PROJECT TITLE :

Multi-Switches Fault Diagnosis Based on Small Low Frequency Data for Voltage-Source Inverters of PMSM Drives

ABSTRACT:

Using small low-frequency data for inverter failure diagnosis of permanent magnet synchronous machine drives requires additional hardware and has a negative impact on diagnostic accuracy. There is a lot of superfluous work and corresponding system memory wasted, which raises the hardware requirements and implementation difficulties as well as affects practicability.
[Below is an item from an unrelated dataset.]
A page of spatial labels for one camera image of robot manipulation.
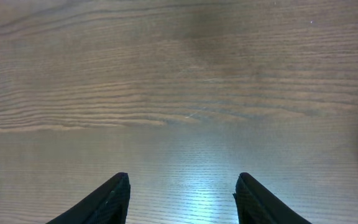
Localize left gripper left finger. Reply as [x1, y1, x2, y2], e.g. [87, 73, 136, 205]
[47, 172, 131, 224]

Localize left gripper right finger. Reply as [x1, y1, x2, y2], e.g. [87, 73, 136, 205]
[233, 172, 310, 224]
A unique multi-switches fault diagnosis algorithm is given to improve this problem, to make the design, debugging, and implementation of fault diagnostic more convenient and at cheap cost, and further to increase the practicability of the algorithm. Small low-frequency data can be obtained from the controller's feedback signals using a second low-frequency processing method, as shown in Figure 1. The most important information about switch states can be found in these low-frequency data points. These low-frequency data are also effectively adjusted by the single extremum normalisation approach, which is based on the symmetry properties of various state data. The asymmetry of an inverter's fault state can be well preserved using these processed data. For the third step, the primary fault components and features are recovered from the processed low-frequency data's distortion and envelope change. It is then utilised in conjunction with the retrieved features to create an intelligent categorization system. The design of the structure of the hidden layer network is simplified, and the network training time is extremely quick, unlike the standard neural network. Since this network is so easy to troubleshoot, it is a great benefit. The suggested fault diagnosis algorithm is more straightforward and less expensive to implement for multi-switch fault diagnosis than the existing algorithms, and the usefulness of the fault diagnosis algorithm is demonstrated by an experiment.